Santana and the seven attending students will visit the Dolores Mission, a Jesuit church located in the middle of a number of housing projects in East L.A. Students stay with families in the neighborhood and learn about programs offered by the church.
Junior Jocelyn Stauffer is the student leader for the Oakland trip. This is the first year that Oakland will be a destination for a Santa Clara immersion trip, and there are a total of eight students who will be going. These students' local destinations will include a Catholic elementary school, a drop-in center for homeless people, an adult education center and various non-profit organizations. Their activities will be geared toward addressing issues of poverty and violence in Oakland. The students will be staying with local families and also at a local church, and will be connecting with a total of five Catholic parishes there. Stauffer chose to serve as the leader for the Oakland trip because of her interest in political science and local issues.
"We sometimes forget that there are impoverished areas nearby," she said.

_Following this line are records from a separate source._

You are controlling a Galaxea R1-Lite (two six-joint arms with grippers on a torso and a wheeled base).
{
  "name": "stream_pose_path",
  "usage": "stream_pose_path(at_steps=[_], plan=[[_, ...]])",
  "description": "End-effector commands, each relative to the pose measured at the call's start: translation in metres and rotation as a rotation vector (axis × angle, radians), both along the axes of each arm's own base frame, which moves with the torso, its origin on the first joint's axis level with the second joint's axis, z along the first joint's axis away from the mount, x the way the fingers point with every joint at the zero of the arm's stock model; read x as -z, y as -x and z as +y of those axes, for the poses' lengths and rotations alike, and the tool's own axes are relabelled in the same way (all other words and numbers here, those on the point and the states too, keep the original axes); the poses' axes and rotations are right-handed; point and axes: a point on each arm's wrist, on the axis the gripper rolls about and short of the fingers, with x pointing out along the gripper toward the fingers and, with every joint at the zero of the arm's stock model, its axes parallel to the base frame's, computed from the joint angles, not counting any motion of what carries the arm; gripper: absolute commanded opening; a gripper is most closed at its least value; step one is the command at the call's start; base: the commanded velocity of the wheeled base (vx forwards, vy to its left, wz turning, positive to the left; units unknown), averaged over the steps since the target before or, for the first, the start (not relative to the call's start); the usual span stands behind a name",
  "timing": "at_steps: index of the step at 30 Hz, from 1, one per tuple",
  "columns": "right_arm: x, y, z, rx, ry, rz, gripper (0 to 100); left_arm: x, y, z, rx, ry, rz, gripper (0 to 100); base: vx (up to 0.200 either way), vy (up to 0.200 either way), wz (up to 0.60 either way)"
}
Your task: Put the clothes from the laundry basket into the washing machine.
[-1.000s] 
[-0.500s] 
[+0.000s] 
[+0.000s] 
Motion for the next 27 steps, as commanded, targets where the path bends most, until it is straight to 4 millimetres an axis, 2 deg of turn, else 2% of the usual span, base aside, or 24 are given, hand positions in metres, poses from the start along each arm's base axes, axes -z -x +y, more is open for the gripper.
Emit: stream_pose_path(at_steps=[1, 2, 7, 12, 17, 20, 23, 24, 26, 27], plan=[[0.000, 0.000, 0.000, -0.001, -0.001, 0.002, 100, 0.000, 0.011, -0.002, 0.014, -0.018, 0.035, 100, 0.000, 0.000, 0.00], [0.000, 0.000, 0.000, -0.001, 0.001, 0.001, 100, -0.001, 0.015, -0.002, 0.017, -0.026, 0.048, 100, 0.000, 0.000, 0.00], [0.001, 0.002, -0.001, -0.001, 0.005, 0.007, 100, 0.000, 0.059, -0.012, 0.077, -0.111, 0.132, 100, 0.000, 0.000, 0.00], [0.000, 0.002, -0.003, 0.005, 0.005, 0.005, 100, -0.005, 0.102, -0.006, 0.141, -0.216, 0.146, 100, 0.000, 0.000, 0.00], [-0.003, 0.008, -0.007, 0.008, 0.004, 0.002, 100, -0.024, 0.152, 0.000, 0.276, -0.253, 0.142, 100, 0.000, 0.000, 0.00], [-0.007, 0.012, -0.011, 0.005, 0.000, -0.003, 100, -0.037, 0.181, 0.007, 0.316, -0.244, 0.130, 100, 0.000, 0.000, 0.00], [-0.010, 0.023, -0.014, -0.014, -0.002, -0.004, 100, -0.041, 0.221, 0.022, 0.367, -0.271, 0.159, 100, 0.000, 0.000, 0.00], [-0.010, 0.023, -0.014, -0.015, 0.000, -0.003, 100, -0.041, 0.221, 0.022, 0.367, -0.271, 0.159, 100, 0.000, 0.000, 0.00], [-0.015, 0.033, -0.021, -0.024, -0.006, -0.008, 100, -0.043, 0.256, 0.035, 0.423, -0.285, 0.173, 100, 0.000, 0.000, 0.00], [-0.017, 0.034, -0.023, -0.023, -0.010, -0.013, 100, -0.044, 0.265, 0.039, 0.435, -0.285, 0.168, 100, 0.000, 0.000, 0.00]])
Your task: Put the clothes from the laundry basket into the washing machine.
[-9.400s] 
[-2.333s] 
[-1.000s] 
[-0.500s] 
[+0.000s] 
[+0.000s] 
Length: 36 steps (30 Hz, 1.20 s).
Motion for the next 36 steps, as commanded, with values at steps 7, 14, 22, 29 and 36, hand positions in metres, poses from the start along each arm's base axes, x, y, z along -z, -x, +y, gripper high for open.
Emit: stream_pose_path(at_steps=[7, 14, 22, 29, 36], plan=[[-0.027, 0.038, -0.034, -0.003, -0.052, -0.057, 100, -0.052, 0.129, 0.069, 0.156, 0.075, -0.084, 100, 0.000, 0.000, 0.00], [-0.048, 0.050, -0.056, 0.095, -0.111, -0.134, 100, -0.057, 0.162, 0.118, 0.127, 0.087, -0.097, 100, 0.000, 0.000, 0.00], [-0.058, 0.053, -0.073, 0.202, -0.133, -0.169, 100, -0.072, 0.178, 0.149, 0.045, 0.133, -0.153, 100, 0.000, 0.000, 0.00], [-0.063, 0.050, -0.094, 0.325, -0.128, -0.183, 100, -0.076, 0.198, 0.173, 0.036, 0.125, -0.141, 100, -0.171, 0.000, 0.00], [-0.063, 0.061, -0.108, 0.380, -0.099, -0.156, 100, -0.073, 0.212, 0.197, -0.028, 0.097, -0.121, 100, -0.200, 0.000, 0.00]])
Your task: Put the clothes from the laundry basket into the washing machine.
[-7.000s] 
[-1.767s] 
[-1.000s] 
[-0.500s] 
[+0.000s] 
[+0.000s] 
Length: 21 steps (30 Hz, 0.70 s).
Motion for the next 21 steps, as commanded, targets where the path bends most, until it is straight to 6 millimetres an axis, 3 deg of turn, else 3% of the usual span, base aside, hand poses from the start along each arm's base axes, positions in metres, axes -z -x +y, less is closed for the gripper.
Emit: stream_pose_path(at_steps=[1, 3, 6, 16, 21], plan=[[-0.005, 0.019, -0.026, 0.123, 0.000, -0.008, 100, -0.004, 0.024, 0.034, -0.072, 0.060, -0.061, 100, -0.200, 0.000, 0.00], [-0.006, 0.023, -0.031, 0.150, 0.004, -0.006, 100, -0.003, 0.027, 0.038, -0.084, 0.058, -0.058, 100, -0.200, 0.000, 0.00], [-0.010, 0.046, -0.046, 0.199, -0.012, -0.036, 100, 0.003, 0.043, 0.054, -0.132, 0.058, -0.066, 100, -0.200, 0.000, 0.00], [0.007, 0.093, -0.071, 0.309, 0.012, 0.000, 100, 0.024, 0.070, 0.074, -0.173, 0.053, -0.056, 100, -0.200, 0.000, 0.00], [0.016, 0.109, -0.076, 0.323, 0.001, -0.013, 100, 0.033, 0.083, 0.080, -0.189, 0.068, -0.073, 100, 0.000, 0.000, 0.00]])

Kevin Edwards is leading another first-time trip, to a Navajo Indian Reservation in Tuba City, Ariz. This particular destination was chosen because it allows students to work with an important demographic that would otherwise have gone unrepresented in the program: Native Americans. The 11 students on the trip will be living on the reservation, which, with 17,000 residents, is the largest in the country. They will be tutoring elementary school students and participating in cultural events.
"The first year is always experimental," Edwards said. "But we try and educate ourselves before we go...Initially it's a risk, but everyone ends up having a blast."
Last year, Edwards participated in a Spring Break Immersion Trip in Tijuana. This year there are 28 people going on the Tijuana trip, which has been an immersion destination for Santa Clara students for over six years.